Copy all the lines of the data that include the word "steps".
──────── GIVEN INFORMATION ────────
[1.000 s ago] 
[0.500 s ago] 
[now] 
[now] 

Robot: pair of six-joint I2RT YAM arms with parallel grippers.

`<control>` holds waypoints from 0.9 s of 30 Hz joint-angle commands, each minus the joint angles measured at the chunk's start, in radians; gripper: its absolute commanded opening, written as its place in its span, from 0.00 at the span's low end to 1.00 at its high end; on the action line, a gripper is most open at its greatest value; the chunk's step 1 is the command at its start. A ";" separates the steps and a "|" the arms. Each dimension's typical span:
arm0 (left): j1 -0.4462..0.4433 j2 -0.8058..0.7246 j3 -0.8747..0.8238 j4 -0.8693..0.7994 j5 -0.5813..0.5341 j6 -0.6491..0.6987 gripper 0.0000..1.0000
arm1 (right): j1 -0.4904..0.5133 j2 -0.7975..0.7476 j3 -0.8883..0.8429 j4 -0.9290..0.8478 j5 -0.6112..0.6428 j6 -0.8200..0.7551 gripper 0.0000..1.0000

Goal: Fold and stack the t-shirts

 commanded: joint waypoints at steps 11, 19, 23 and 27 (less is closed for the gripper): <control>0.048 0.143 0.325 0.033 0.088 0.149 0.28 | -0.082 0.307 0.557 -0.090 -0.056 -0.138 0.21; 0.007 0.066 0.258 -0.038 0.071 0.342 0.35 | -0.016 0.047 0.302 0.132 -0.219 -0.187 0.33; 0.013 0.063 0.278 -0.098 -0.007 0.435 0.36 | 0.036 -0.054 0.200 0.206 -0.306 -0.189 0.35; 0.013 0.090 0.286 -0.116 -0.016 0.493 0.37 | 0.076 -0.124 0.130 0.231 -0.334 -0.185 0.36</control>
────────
# SOLUTION TO THIS EXERCISE
`<control>` holds waypoints from 0.9 s of 30 Hz joint-angle commands, each minus the joint angles measured at the chunk's start, in radians; gripper: its absolute commanded opening, written as its place in its span, from 0.00 at the span's low end to 1.00 at its high end; on the action line, a gripper is most open at its greatest value; the chunk's step 1 is the command at its start. A ";" separates the steps and a "|" the arms. Each dimension's typical span:
 commanded: joint waypoints at steps 11, 19, 23 and 27 (less is closed for the gripper): <control>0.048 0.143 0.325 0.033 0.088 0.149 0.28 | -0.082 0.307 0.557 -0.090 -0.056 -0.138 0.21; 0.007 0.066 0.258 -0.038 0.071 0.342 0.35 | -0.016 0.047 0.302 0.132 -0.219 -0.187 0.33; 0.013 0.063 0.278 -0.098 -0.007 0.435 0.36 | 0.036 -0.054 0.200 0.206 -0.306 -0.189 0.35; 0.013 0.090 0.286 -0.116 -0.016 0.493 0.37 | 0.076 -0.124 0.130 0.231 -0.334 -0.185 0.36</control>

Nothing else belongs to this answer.